My point is twofold, since there are two kinds of qualifying that the church accomplishes by the names of God.

–Qualifying God. Commonly the religious community requires of my language that it define God; it listens to my use of the divine names in order to understand our God better. This clearly is not signifyin’, nor is it worship. My audience is learning, and I am truly grateful for the opportunity to teach. But teaching seems rather to overwhelm art in our Protestant circles, and it seems to be given a place superior to pure signifyin’; also educational naming objectifies both the deity and the divine relationship to us. I feel faintly lonelier when I interpret God by the names than when I invoke God by the names–slightly more plastic in the pronunciation–and thus my experience creeps close to Bonhoeffer’s.

–Qualifying the speaker. Once the deity behind the names has been objectified, and once the Christian community has systematized the truths referred to by those names, the question put to the Monophysite takes on a whole new import. “What do you mean when you say Jesus?” becomes “Do you mean what we mean?,” which in turn becomes, “Are you right or wrong?”–which is as much to say, “Are you with us or not?”

There was a time when nations defined themselves by the gods they worshiped. Now I find, as I travel from one religious subgroup to another, that each defines not only its God but also its own identity by the name with which it refers to God. One group says, “Jeeeeeee-sus.” Another restricts itself to a clipped and chilly “Christ.” Another uses the Trinitarian formula “Father-Son-and-Holy-Spirit” as though it were a single word, while still another rejects the formula altogether, and so on. The speaker who uses God’s name before any one of these groups will qualify or else disqualify himself or herself by the name. If, before a critical audience, she uses the divine name in a form foreign to that audience, in a form rejected by it, she will be adjudged unqualified, someone to be excluded. This reaction, from one’s own community–the people one needs–is a very heavy threat. It cancels worship altogether, and another atmosphere pervades the place.

With this in mind, I continually find myself feeling like a confirmand; with Bonhoeffer, I find myself “reluctant to mention God by name to religious people” for fear that I may get it wrong. I expend energy to discover what, in the particular subgroup I am to address, is the “right” name of God. I do this in order that I may be heard, that my message will not be dismissed because I use unacceptable terms. But when I do this, when I qualify myself by the subgroup’s approved deific title, I am re-enacting Bonhoeffer’s experience precisely: “That name somehow seems to me not to ring true, and I feel myself to be slightly dishonest.”
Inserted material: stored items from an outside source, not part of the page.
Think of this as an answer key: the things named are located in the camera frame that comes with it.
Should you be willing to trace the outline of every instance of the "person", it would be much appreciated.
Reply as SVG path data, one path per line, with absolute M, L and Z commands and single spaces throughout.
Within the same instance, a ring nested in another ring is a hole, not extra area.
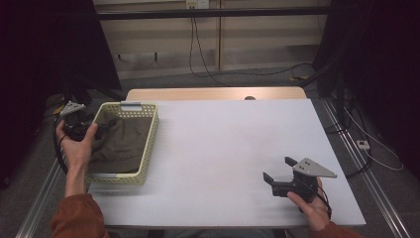
M 65 135 L 63 121 L 56 128 L 56 135 L 61 139 L 67 157 L 68 172 L 64 199 L 59 203 L 51 222 L 52 237 L 110 237 L 101 209 L 92 195 L 87 193 L 84 180 L 97 128 L 98 125 L 92 123 L 81 142 L 73 141 Z M 362 237 L 354 230 L 330 221 L 325 204 L 318 197 L 307 203 L 296 193 L 289 192 L 287 196 L 303 211 L 309 223 L 311 238 Z

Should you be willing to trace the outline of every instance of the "basket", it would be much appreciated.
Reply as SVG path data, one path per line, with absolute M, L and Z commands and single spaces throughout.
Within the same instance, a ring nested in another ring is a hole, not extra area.
M 105 113 L 112 113 L 116 118 L 129 119 L 148 117 L 152 118 L 150 124 L 146 144 L 143 152 L 139 156 L 139 169 L 135 172 L 122 174 L 115 173 L 91 173 L 86 175 L 86 182 L 112 182 L 112 183 L 134 183 L 144 184 L 148 173 L 149 162 L 155 143 L 156 132 L 158 128 L 158 108 L 154 104 L 141 104 L 140 102 L 124 101 L 124 102 L 106 102 L 103 103 L 96 113 L 93 122 L 100 121 Z

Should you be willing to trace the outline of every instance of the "orange sleeve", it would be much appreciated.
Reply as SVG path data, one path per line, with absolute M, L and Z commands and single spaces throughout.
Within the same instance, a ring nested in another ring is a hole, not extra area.
M 323 230 L 309 231 L 309 236 L 311 238 L 363 238 L 356 231 L 350 228 L 340 227 L 334 222 L 330 222 Z
M 66 197 L 51 222 L 52 237 L 108 238 L 104 218 L 91 194 Z

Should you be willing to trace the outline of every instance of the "white table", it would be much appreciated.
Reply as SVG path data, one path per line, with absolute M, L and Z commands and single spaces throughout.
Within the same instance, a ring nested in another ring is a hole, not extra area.
M 297 207 L 287 198 L 272 196 L 263 181 L 263 172 L 291 179 L 286 156 L 296 161 L 307 157 L 335 172 L 338 178 L 323 179 L 332 220 L 366 224 L 309 99 L 154 103 L 160 122 L 146 183 L 90 187 L 106 225 L 304 226 Z

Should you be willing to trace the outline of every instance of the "person's hand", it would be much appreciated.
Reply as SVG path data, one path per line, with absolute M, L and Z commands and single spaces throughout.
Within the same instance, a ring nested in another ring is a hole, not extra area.
M 89 165 L 92 143 L 97 129 L 98 124 L 92 123 L 87 129 L 84 139 L 81 142 L 76 142 L 65 135 L 63 121 L 56 127 L 56 137 L 61 140 L 60 145 L 67 157 L 68 172 L 65 183 L 65 197 L 86 192 L 84 177 Z
M 322 187 L 321 180 L 319 178 L 317 179 L 319 186 Z M 318 188 L 318 193 L 323 196 L 323 192 L 320 188 Z M 302 197 L 292 191 L 287 193 L 287 197 L 302 209 L 309 222 L 310 230 L 320 231 L 330 224 L 327 207 L 318 196 L 315 196 L 311 203 L 307 203 Z

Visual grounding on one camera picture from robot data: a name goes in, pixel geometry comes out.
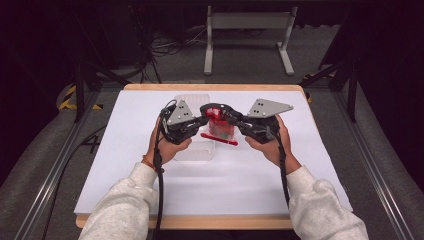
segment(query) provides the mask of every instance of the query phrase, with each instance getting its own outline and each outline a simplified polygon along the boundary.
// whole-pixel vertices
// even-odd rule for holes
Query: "person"
[[[289,212],[296,234],[301,239],[368,239],[364,222],[343,208],[333,185],[316,180],[291,152],[287,127],[279,115],[280,136],[286,153],[286,174],[290,191]],[[153,154],[159,119],[149,148],[141,162],[136,163],[129,177],[118,181],[96,205],[80,234],[80,239],[146,239],[150,208],[157,201],[153,189],[157,177]],[[274,163],[280,165],[278,142],[274,139],[260,144],[250,137],[247,143]],[[162,139],[158,148],[163,164],[178,151],[186,149],[191,139],[174,145]]]

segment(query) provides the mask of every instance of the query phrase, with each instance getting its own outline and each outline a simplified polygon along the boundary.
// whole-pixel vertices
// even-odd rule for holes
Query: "clear plastic container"
[[[199,117],[200,107],[210,103],[208,94],[182,94],[175,96],[177,102],[184,99],[194,116]],[[199,128],[193,136],[190,146],[178,152],[174,159],[177,161],[209,161],[215,154],[215,141],[200,136],[202,132],[209,132],[208,125]]]

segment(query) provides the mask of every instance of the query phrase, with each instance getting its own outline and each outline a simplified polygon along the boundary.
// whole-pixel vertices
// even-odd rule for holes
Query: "gray sweatshirt sleeve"
[[[97,204],[79,239],[146,239],[150,208],[157,200],[157,173],[137,163]]]
[[[340,205],[333,185],[315,180],[302,166],[287,175],[290,218],[294,230],[307,239],[368,239],[364,222]]]

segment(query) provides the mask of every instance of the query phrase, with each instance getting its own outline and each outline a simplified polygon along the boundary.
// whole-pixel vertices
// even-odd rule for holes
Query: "metal stand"
[[[281,60],[288,75],[293,75],[294,70],[287,54],[291,30],[296,18],[297,7],[291,12],[278,13],[212,13],[212,7],[208,6],[207,17],[207,46],[205,57],[205,75],[212,74],[213,42],[212,29],[284,29],[284,39],[277,43]]]

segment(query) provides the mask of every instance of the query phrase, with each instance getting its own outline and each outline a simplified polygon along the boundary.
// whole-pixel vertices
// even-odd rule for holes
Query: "hand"
[[[152,134],[150,135],[149,149],[147,150],[147,153],[146,153],[146,160],[149,161],[150,163],[153,163],[156,133],[157,133],[159,124],[160,124],[160,118],[158,118],[156,120],[156,126],[153,129]],[[162,156],[162,164],[169,162],[172,158],[174,158],[174,156],[175,156],[175,154],[177,154],[177,152],[188,148],[188,146],[191,143],[191,138],[188,138],[188,139],[184,140],[182,143],[180,143],[179,145],[176,145],[176,144],[168,142],[163,137],[161,132],[159,132],[159,134],[160,135],[159,135],[158,148],[159,148],[159,151],[160,151],[160,155]]]
[[[275,117],[279,123],[281,142],[286,153],[286,173],[289,174],[297,170],[301,165],[291,152],[290,135],[286,125],[284,125],[283,119],[279,115],[275,115]],[[280,167],[280,151],[277,139],[265,144],[261,144],[251,137],[246,137],[245,140],[253,149],[261,151],[269,161]]]

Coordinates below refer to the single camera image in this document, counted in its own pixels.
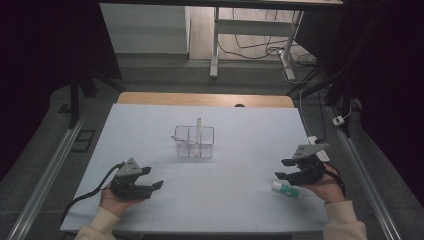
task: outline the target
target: clear plastic container
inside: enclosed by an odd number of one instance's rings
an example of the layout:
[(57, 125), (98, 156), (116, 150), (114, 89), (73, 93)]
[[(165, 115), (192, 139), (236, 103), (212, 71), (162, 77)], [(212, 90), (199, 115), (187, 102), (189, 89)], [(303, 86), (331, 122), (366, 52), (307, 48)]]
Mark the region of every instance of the clear plastic container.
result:
[(200, 127), (198, 142), (196, 126), (176, 126), (172, 138), (178, 157), (211, 158), (214, 144), (213, 127)]

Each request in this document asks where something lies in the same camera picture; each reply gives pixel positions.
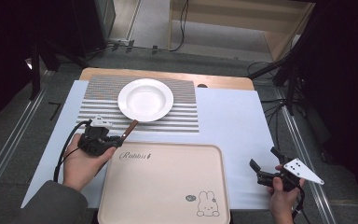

Among the religionless I use all the names of God that the Scripture has bequeathed to me. I also use the names that the holy peoples of the world have lifted unto reverence. I say “Waken Tanka” with Black Elk in exultant freedom. It is a matter of being.

Among the religious, I grow careful and wary–precisely because I love them and hunger for their community. Until I am assured a worshipful freedom, I learn circumlocutions. Until I am catechized, I pinch my speech. Until then, it is a matter of being right.

-Walter Wangerin, Jr., is the author of The Book of God: The Bible as a Novel (Zondervan).